Locus-specific fluorescent in situ hybridization. Chromosomes 12 and 18 were further studied with locus-specific probes in cases from which enough cell material was available (cases 1, 2, and 3). The region 12q14 to 12q21 was studied with 15 overlapping or contiguous yeast artificial chromosome (YAC) probes of contig 12.4, the regions 12q12 to 12q13 and 12q22 to 12q24 with 10 other YACs (Fondation Jean Dausset, France), and 12q21 and 12q24 further with one bacterial artificial chromosome (BAC) and three P1-derived artificial chromosome (PAC) probes, respectively (Research Genetics, Inc., Huntsville, AL). Chromosomal regions 18p11.2 to 18p11.3, 18q12.3, and 18q21 were studied with altogether 24 BACs and 4 YACs (Supplementary Data). All probes were selected using National Center for Biotechnology Information (NCBI) databases (MapViewer program). The probe identities were confirmed using PCR with locus-specific primers according to NCBI databases. The YAC, BAC, and PAC DNAs were isolated using routine techniques. The chromosomes were identified with centromere-specific probes of chromosomes 12 (pA12H8) and 18 (p18R). All probes were labeled with nick translation and dual-color hybridizations were done (Supplementary Data) as previously described (7, 8, 17).

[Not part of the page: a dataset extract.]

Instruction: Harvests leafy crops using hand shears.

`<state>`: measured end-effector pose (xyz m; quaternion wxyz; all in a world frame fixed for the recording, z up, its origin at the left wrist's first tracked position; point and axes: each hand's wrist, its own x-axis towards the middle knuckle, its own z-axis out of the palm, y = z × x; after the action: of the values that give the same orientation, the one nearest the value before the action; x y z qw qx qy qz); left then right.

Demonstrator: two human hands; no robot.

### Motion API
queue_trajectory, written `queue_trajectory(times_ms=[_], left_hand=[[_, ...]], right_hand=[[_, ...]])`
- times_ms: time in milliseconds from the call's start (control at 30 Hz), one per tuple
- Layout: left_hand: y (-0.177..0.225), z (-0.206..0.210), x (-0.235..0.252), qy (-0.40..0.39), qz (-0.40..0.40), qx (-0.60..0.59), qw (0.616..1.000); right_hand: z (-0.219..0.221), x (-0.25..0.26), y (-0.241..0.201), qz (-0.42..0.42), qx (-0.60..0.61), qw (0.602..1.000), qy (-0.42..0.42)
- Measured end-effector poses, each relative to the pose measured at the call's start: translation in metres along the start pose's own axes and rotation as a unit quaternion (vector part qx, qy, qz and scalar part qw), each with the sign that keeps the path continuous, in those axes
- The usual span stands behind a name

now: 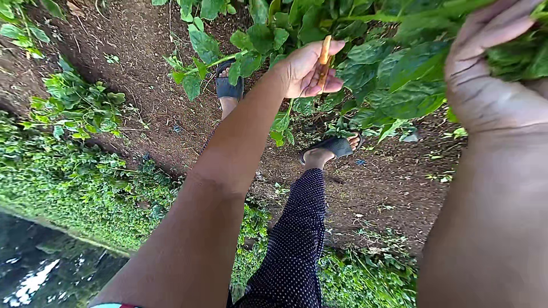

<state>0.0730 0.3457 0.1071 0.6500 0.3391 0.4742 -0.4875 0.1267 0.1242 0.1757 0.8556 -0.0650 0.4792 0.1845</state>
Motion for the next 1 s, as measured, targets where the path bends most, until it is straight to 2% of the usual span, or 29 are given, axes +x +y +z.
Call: queue_trajectory(times_ms=[100, 333, 467, 567, 667, 700, 767, 800, 867, 933, 1000], left_hand=[[0.002, 0.006, 0.006, 0.002, 0.003, -0.024, 1.000], [-0.006, 0.009, -0.001, 0.042, 0.000, -0.001, 0.999], [-0.018, 0.000, -0.013, 0.004, -0.033, 0.094, 0.995], [-0.038, -0.020, -0.059, -0.022, -0.048, 0.165, 0.985], [-0.057, -0.069, -0.129, -0.066, 0.032, 0.211, 0.975], [-0.058, -0.090, -0.152, -0.057, 0.066, 0.206, 0.975], [-0.054, -0.136, -0.187, 0.020, 0.131, 0.176, 0.975], [-0.047, -0.160, -0.196, 0.088, 0.154, 0.156, 0.972], [-0.020, -0.202, -0.197, 0.243, 0.169, 0.126, 0.947], [0.010, -0.252, -0.179, 0.358, 0.176, 0.097, 0.912], [0.035, -0.304, -0.152, 0.434, 0.183, 0.092, 0.878]], right_hand=[[0.005, -0.013, 0.008, -0.021, -0.080, 0.995, 0.059], [-0.016, -0.028, 0.014, -0.001, -0.180, 0.981, 0.078], [-0.037, -0.052, 0.007, 0.021, -0.178, 0.984, -0.005], [-0.046, -0.096, 0.008, 0.050, -0.105, 0.992, -0.048], [-0.047, -0.149, 0.010, 0.103, -0.011, 0.991, -0.083], [-0.047, -0.163, 0.012, 0.119, -0.011, 0.987, -0.108], [-0.039, -0.181, 0.025, 0.120, -0.072, 0.982, -0.128], [-0.031, -0.184, 0.038, 0.111, -0.117, 0.982, -0.096], [0.003, -0.173, 0.088, 0.063, -0.261, 0.962, 0.048], [0.037, -0.156, 0.132, 0.039, -0.450, 0.884, 0.117], [0.054, -0.138, 0.161, 0.040, -0.587, 0.796, 0.143]])
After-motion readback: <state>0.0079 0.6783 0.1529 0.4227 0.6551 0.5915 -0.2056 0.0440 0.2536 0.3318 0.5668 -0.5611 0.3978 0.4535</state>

Fluorescent in situ hybridization on interphase nuclei. Touch preparations of available snap-frozen skin or lymph node biopsies from 21 patients with mycosis fungoides or Sézary syndrome, and of nine reference skin samples (see above; lupus erythematosus discoides or eczema), were hybridized with two-color interphase fluorescence in situ hybridization (FISH) as described earlier (11) with the following modification: Digoxigenin-labeled BACs 136F16 and 36P3 were cohybridized together with a centromere-specific probe labeled with biotin. The translocation was detected with digoxigenin-labeled BACs 136F16 and P36P3 with biotin-labeled BACs 786A1 and 494K17. At least 50 interphase nuclei were analyzed for each patient. A nucleus with an equal number of fluorescence signals from the centromere probe and the BAC probes was considered normal and a deletion was recorded if the centromere probe gave a higher number of signals from the centromere than from the BAC areas. In a translocation, the distance of green and red signals is altered. The analyses were done blinded to the diagnosis or sample identity. The highest percentage of cells with aberrant signal patterns observed in reference samples was considered as cutoff level.

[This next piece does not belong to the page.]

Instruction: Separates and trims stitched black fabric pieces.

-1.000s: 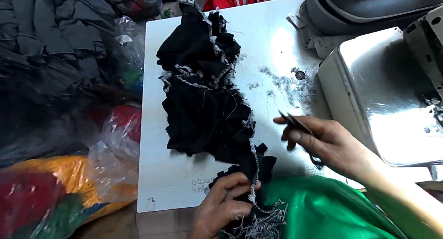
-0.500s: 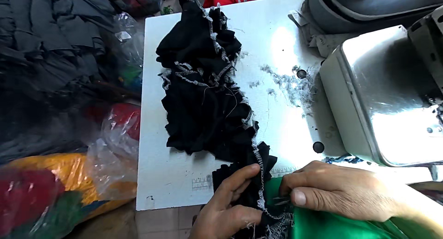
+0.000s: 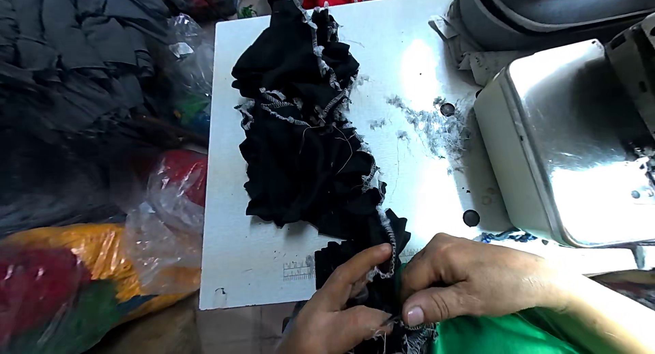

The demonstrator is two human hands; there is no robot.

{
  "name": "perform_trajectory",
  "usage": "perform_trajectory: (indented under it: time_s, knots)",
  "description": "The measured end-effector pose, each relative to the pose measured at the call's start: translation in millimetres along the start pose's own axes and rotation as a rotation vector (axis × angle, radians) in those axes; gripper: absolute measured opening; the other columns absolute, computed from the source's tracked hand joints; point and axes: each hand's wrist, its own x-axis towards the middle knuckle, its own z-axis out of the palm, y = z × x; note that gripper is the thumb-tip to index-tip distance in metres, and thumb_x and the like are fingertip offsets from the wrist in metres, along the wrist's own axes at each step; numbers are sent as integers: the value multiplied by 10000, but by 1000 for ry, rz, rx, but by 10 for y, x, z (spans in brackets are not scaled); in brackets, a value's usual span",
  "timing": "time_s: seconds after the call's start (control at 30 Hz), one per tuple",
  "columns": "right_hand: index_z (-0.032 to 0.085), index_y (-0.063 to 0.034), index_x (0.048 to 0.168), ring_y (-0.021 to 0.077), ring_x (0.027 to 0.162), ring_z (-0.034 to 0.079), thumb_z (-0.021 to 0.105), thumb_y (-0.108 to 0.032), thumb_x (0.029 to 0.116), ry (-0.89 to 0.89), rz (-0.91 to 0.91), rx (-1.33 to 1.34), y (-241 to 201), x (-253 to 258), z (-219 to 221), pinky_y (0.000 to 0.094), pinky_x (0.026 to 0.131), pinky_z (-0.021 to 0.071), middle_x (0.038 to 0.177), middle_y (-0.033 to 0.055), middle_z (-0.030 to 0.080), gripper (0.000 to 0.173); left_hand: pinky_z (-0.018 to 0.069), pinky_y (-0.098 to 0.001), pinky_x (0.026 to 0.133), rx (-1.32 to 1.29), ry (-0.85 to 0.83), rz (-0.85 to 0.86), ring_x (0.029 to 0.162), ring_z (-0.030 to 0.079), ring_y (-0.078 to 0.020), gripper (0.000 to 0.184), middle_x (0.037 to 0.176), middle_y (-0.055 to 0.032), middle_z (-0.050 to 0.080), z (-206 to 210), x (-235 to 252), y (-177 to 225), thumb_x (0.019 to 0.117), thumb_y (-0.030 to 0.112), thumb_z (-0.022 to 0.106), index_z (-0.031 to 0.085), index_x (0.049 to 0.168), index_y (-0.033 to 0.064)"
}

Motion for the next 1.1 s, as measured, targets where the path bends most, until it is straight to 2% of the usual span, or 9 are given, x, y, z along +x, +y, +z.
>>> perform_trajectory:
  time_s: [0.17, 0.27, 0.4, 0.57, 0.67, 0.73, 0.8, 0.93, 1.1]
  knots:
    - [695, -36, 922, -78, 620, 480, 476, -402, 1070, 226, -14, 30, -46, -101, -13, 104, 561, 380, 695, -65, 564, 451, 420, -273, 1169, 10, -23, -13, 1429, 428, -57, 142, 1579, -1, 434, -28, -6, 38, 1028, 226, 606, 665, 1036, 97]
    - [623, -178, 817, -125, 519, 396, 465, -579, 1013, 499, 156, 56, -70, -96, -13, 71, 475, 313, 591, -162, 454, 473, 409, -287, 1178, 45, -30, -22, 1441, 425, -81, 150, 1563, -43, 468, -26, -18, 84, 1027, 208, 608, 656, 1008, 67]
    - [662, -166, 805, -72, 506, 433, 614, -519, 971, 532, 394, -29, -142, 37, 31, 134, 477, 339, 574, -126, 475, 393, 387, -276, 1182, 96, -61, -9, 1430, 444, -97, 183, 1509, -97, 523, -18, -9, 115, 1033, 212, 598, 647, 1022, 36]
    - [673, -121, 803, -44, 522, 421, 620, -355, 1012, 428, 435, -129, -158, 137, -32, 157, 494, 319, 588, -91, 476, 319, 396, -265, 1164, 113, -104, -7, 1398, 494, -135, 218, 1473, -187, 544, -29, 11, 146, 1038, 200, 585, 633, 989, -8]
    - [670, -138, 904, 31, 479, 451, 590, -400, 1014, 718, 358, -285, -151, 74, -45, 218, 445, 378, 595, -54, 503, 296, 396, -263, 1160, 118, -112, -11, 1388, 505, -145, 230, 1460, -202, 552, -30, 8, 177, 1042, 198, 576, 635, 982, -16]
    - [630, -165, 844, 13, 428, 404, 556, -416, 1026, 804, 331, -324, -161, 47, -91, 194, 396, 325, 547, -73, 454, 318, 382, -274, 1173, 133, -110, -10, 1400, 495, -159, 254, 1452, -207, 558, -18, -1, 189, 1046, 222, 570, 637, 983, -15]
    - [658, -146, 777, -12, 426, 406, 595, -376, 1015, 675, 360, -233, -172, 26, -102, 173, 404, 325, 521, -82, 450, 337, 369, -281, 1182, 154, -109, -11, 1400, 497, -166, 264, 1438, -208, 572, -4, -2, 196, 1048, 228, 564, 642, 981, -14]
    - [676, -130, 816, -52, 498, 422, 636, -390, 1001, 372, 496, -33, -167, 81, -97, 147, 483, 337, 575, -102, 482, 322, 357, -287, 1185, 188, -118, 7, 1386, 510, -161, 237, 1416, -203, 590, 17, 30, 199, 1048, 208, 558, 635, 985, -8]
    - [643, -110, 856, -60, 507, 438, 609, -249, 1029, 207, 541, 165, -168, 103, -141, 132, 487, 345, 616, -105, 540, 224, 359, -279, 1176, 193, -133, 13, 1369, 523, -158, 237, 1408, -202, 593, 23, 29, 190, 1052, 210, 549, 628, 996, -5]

Comparative genomic hybridization. Comparative genomic hybridization was done as described previously (8).
Sequencing and denaturing high-performance liquid chromatography. All exons and one intron region (intron 20) of the NAV3 gene in blood cell-derived DNA of two patients (cases 1 and 3) were amplified with primers specific for each exon or the intron and sequenced with ABIPRISM 310 sequencer. The primer sequences and PCR conditions are available on request. All exons of cases 2, 4, 5, 6, and 13 were studied with denaturing high-performance liquid chromatography (DHPLC) as described before (18). Exons showing abnormalities were sequenced. The mutation and polymorphisms were sequenced in reverse direction, too. To study the frequency of sequence variations in the normal population, exon 37 and intron 35 in the DNA samples of 50 healthy volunteers and all exons from one healthy control sample were amplified and sequenced.

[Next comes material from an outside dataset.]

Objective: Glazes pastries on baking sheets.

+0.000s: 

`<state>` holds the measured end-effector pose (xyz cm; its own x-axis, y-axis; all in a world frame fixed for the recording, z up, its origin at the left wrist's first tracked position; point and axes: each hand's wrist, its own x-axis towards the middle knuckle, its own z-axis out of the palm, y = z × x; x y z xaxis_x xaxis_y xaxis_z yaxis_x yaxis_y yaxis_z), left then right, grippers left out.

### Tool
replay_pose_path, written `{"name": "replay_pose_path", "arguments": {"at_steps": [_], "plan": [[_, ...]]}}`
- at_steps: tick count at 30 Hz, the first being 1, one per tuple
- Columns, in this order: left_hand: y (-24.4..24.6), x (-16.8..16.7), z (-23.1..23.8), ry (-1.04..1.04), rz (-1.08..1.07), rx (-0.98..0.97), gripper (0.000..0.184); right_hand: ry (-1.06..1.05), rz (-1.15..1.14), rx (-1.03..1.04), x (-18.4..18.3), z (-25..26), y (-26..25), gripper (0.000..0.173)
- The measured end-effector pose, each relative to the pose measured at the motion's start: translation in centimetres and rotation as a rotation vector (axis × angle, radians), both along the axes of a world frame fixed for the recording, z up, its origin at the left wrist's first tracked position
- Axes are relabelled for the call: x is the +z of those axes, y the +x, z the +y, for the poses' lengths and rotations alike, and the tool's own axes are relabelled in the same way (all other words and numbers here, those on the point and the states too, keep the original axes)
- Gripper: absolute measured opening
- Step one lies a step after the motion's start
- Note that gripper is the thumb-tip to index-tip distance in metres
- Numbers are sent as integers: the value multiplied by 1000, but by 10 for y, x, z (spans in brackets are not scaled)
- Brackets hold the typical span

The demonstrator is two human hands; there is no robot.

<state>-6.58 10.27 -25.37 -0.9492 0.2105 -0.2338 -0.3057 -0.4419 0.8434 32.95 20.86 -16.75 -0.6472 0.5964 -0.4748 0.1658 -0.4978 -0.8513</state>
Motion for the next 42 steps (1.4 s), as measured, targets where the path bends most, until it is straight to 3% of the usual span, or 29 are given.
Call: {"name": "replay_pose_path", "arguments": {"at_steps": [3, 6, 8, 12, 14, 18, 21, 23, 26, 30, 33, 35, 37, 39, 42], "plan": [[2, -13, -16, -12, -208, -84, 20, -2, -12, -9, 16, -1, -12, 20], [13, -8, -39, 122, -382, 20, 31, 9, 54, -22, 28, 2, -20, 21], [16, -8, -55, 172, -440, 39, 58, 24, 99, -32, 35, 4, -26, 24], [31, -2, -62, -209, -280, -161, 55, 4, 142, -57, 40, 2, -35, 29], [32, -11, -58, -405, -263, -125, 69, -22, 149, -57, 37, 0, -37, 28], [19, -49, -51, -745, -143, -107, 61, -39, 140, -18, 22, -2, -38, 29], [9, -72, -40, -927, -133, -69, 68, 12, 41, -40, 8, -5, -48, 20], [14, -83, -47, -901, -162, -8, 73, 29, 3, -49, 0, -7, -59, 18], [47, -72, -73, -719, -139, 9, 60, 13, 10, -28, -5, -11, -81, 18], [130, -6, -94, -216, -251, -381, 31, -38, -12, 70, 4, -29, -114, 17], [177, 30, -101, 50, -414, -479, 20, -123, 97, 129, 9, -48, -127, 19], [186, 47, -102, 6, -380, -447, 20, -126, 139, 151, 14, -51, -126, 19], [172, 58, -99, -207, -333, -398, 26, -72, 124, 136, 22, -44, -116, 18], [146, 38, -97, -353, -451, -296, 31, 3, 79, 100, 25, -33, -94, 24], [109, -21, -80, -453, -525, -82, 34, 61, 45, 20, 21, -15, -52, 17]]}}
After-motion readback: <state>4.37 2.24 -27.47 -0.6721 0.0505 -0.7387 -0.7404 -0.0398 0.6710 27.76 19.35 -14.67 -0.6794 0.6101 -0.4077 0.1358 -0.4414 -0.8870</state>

Immunofluorescence. Immunofluorescence analysis, imaging, and analyses were done as described earlier (11). For the demonstration of NAV3 protein, a polyclonal rabbit antibody, produced against a 19-mer synthetic peptide (residues 212-230, exon 10 of NAV3; ref. 14), was used on cytospin preparations of the neural tumor cell line, Paju (13), normal lymphocytes, and touch preparations from frozen skin biopsies of six CTCL patients and of five reference patients with inflammatory skin diseases. For cultured and lentivirally infected cells, the following additional antibodies were used: monoclonal mouse antiinterleukin 2 (IL-2; R&D Systems Europe, Ltd., Abingdon, United Kingdom), anti-CD25 (DAKOCytomation, Glostrup, Denmark), antigreen fluorescent protein (GFP; Molecular Probes, Leiden, the Netherlands), and polyclonal goat antiIL-4 (Santa Cruz, Santa Cruz, CA), and rabbit anti-GFP (Molecular Probes) antibodies. Secondary antibodies were used as described previously (Supplementary Data; ref. 11). Double stainings with anti-GFP antibodies and other antibodies were done. In all analyses, 50 to 100 cells were examined, as previously described (11), with a computer-connected UV microscope (Olympus BX50, Tokyo, Japan) equipped with a charged coupled device camera.
NAV3 expression by reverse transcription-PCR and Western blot. The expression of NAV3 mRNA was studied by RT-PCR in fresh and PHA-stimulated (3d) normal blood lymphocytes (Life Technologies Invitrogen, Rockville, MD), in the skin lesion biopsies of case 15 and in human fetal liver cDNA library (Clontech). The human astrocyte-derived cell line, CCF-STTG1 (see above), served as a reference (14). For performance, see Supplementary Data.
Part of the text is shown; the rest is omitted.